Demolition on new Sacramento Kings arena in full swing
At the corner of 5th and L in Downtown Sacramento sits a massive pile of twisted metal and broken concrete. In the background, there’s a building missing an exterior wall. Inside, wires hang from what used to be a drop down ceiling. It looks like a bomb exploded here or maybe a summer tornado touched down, not a vacated shopping mall being disassembled piece by piece.
The Downtown Plaza demolition is going as scheduled. By the end of October, the mall will be completely wiped from the Sacramento landscape, but the memory of what used to be has already dissipated from most Sacramentans minds.
“We’re on schedule and doing very well,” Turner Construction project manager Gary Ralls said. “Things are going as planned.”
This is no longer an outdoor mall with little foot traffic and empty store fronts. It is the new home of a $477-million entertainment and sports complex that will house the Sacramento Kings for the next 35-plus years. And it marks the beginning of a complete revitalization of the city’s core.
On Thursday afternoon, Ralls along with Lorenzo Butler, the Sacramento Kings Director of Public Relations, took us for a tour of the open job site. We were handed white hard hats, bright-yellow vests and safety goggles before being led through the maze of excavators and makeshift barriers.

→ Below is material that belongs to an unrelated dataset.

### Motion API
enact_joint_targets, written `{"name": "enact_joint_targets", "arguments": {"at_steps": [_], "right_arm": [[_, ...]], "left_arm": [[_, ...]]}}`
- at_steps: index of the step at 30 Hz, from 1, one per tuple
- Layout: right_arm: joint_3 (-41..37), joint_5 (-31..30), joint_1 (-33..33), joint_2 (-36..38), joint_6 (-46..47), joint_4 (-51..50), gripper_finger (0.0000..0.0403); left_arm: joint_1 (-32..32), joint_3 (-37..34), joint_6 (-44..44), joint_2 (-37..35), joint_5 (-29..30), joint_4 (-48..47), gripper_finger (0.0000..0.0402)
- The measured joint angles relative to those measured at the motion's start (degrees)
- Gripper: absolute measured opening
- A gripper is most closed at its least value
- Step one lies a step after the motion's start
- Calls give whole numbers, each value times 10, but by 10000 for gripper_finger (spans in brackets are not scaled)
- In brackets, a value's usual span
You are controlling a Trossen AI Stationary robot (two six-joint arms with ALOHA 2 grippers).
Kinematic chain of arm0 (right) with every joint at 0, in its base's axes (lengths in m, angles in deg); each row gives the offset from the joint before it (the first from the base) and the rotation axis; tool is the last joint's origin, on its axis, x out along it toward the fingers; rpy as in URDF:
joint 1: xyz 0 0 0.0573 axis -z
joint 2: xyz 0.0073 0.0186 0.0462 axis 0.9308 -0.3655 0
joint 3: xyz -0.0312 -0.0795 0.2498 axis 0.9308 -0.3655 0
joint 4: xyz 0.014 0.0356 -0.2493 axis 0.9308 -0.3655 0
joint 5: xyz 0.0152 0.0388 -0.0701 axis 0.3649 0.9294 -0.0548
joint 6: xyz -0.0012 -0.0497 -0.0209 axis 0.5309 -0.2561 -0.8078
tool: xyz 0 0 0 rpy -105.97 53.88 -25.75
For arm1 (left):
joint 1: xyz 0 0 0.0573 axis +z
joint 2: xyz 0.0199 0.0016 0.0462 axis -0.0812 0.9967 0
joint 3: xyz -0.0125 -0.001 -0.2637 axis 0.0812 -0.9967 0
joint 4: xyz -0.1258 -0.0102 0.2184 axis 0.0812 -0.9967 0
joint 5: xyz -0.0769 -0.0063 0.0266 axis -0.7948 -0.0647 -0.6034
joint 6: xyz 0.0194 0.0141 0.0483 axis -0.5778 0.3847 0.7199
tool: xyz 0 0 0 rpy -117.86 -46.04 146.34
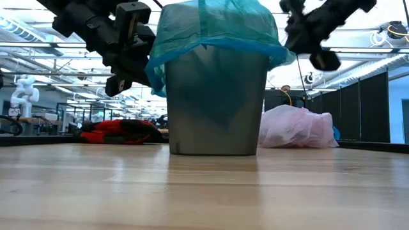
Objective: Place trash/remove bag and relplace
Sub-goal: Insert the new blue trash bag into the trash bin
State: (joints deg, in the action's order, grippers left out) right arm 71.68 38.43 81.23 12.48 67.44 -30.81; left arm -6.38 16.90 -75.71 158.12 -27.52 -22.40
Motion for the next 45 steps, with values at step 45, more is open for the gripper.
{"name": "enact_joint_targets", "arguments": {"at_steps": [45], "right_arm": [[43, -194, -177, -61, 172, -62, 0]], "left_arm": [[20, 0, 20, 0, 8, -17, 0]]}}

Finished in 1993, the Plaza was long overdue for a facelift, but this is different. Gone are the stucco arches and the C-court rotunda will soon be sitting in a scrap heap somewhere. The food court area is still open for business, as is Macy’s and a new Sacramento Kings team store. But the heart of the mall has the look of a war zone.
Deemed a true public/private partnership, the new downtown arena will open in October 2016, just in time for the 2016-17 NBA season. You can view a running clock that counts down the seconds to opening night on SacramentoESC.com. Just 771 days until grand opening!

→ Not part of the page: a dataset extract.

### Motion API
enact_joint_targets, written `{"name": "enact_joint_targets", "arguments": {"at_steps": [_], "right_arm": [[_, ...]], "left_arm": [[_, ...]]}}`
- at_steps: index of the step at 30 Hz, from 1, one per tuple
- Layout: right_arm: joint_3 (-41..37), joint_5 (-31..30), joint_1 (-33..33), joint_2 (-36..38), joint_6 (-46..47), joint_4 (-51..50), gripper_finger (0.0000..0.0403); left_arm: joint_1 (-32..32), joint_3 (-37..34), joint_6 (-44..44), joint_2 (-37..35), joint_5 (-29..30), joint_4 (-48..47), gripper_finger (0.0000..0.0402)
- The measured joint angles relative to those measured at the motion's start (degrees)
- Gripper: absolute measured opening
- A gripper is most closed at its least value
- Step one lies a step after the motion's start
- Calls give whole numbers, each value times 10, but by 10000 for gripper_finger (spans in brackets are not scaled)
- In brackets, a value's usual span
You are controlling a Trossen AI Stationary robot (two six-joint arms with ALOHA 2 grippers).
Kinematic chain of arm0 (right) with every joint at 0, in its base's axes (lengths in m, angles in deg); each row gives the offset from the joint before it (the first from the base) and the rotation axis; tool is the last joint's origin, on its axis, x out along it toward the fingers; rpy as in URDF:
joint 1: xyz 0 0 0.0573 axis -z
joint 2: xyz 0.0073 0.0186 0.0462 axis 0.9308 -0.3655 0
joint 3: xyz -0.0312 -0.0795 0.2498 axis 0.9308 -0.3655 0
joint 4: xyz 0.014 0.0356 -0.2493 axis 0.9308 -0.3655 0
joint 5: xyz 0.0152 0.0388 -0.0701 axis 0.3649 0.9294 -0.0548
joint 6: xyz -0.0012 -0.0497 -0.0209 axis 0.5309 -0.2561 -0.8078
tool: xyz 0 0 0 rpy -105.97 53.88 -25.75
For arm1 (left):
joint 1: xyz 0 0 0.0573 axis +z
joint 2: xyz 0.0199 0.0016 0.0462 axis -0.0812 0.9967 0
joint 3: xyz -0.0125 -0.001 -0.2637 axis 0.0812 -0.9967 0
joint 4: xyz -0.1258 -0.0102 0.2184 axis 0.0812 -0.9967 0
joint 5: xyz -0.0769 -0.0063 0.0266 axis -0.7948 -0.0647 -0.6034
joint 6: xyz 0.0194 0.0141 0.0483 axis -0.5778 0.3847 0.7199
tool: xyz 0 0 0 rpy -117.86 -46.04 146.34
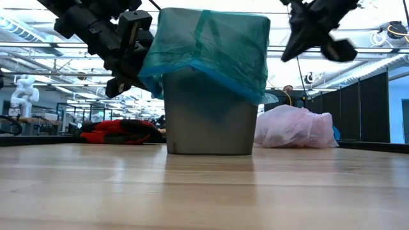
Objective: Place trash/remove bag and relplace
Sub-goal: Insert the new blue trash bag into the trash bin
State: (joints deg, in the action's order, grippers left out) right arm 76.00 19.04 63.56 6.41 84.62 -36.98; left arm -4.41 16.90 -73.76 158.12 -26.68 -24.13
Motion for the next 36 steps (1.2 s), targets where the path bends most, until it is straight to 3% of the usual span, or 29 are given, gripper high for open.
{"name": "enact_joint_targets", "arguments": {"at_steps": [2, 4, 9, 14, 21, 28, 36], "right_arm": [[23, -23, -1, 24, -38, -27, 0], [53, -25, 2, 40, -142, -4, 0], [174, 42, 20, 14, -433, 68, 0], [336, 114, 59, -90, -717, 5, 0], [528, 160, 105, -266, -1096, -154, 0], [610, 171, 117, -399, -1234, -236, 0], [608, 171, 117, -452, -1278, -259, 0]], "left_arm": [[0, 0, 0, 0, 0, 0, 0], [0, 0, 1, 0, 0, 0, 0], [0, 0, 1, 0, 0, -1, 0], [0, 0, 3, 0, 0, 1, 0], [0, 0, 14, 0, 0, 14, 0], [0, 0, 17, -2, 4, 21, 0], [0, 0, 27, -3, 6, 29, 0]]}}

According to the Sacramento Kings, it will be a technological wonder and the next generation of professional arenas. But for today, there are day-to-day construction concerns that need addressing.
What little opposition remaining to the project has focused on the minutiae. California is in a drought and construction projects requires the use of water. But Turner is doing their part to conserve the precious resource in the building process.
“We’re actually using less than we thought we would,” Ralls said. “I think we projected that we’d use around 30,000 gallons a day and we’re using between 16-22,000 gallons a day. We are monitoring that closely. Part of our mitigation with air quality is that we wet down all the debris to keep down the dust and so it’s a necessary evil we have to do.”
Fire hoses are running non-stop trying to combat the dust. They are aimed at giant pieces of equipment that are taxed with separating steel from concrete. Giant shredders are running most of the day, breaking down materials that previously made up the interior of the mall.
According to Ralls, as much as 75 percent of the demolished materials will be recycled. Some of them will go back into the project, while portions of the estimated 75-80,000 tons of concrete can be crushed and used for road base or fill.
Contrary to what some opposition feared, traffic is another issue that has been a non-factor early in the demolition cycle.
“We’ve had no issues of traffic,” Ralls said. “In fact, we’ve asked some of the local people we see going in and out of the garages if they have any problems with the traffic and we’ve had no complaints.”
Turner is doing their best to reduce noise levels as well by using insulated sound panels. Inside the construction zone, there was plenty of noise, but outside, it was business as usual for one of Sacramento’s busiest streets.
Ralls refused to give hard timelines for the project, but he said that after demolition, we should expect steel to begin rising from the site next February or March.
Once considered a pipe dream, the new Sacramento Kings arena is well on its way. The exterior walls to the building that formally housed the Men’s Macy’s Store will come down sometime in the next week or two. Like the other buildings in the mall, it will have to come down brick by brick.
This tour of the site was the first of many. The Sacramento Kings appear ready to keep the media informed throughout the building process.